*Record excerpts*.
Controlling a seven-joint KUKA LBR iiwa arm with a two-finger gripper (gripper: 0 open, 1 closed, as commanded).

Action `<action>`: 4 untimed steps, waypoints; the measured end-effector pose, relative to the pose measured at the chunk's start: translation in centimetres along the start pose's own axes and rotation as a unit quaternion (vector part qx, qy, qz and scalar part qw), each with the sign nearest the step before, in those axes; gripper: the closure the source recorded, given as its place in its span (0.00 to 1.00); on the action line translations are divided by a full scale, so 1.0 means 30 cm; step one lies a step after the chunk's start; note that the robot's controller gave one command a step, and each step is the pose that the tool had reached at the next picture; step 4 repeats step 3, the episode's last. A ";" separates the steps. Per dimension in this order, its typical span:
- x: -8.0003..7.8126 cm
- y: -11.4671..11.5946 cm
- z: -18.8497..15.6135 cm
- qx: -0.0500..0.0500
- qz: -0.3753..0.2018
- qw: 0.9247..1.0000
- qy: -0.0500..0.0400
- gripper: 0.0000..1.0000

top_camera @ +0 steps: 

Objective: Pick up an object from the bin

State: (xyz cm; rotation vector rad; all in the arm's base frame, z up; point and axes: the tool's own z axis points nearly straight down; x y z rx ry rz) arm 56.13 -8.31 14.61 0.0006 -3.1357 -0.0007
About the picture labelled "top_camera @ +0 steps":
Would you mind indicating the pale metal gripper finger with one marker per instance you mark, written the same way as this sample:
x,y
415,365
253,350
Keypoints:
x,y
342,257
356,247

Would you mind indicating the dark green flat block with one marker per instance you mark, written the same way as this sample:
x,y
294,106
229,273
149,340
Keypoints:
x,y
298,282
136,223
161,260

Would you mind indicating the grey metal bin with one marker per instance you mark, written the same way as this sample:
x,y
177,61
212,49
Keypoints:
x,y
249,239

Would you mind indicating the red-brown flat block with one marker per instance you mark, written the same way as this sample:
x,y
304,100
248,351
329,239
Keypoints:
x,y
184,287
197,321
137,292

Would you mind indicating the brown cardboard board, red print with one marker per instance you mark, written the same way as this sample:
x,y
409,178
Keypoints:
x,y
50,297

*What to do*.
Check each line of the entries above, and show every one holding the word "vector".

*Answer to this exercise*.
Action `<action>`: 4 untimed steps, waypoints; the measured end-effector pose, relative to the pose measured at the chunk's start: translation in centimetres along the start pose's own axes and rotation as a unit quaternion (vector part qx, qy, qz and scalar part qw), each with the sign nearest the step before, in those axes; gripper: the closure the source recorded, given as its place in its span (0.00 to 1.00); on the action line translations are divided by a full scale, so 1.0 means 30 cm; step one lies a step after the chunk's start; note that the robot's controller gave one command a step, and each step is the pose that the tool had reached at the next picture; step 4 repeats step 3, the episode's last. A ";" separates the steps. Per dimension in this order, its typical span:
State: (xyz cm; rotation vector rad; all in the arm's base frame, z up; point and axes: the tool's own z axis points nearly straight down; x y z rx ry rz) arm 56.13 -8.31 14.61 0.0006 -3.1357 -0.0007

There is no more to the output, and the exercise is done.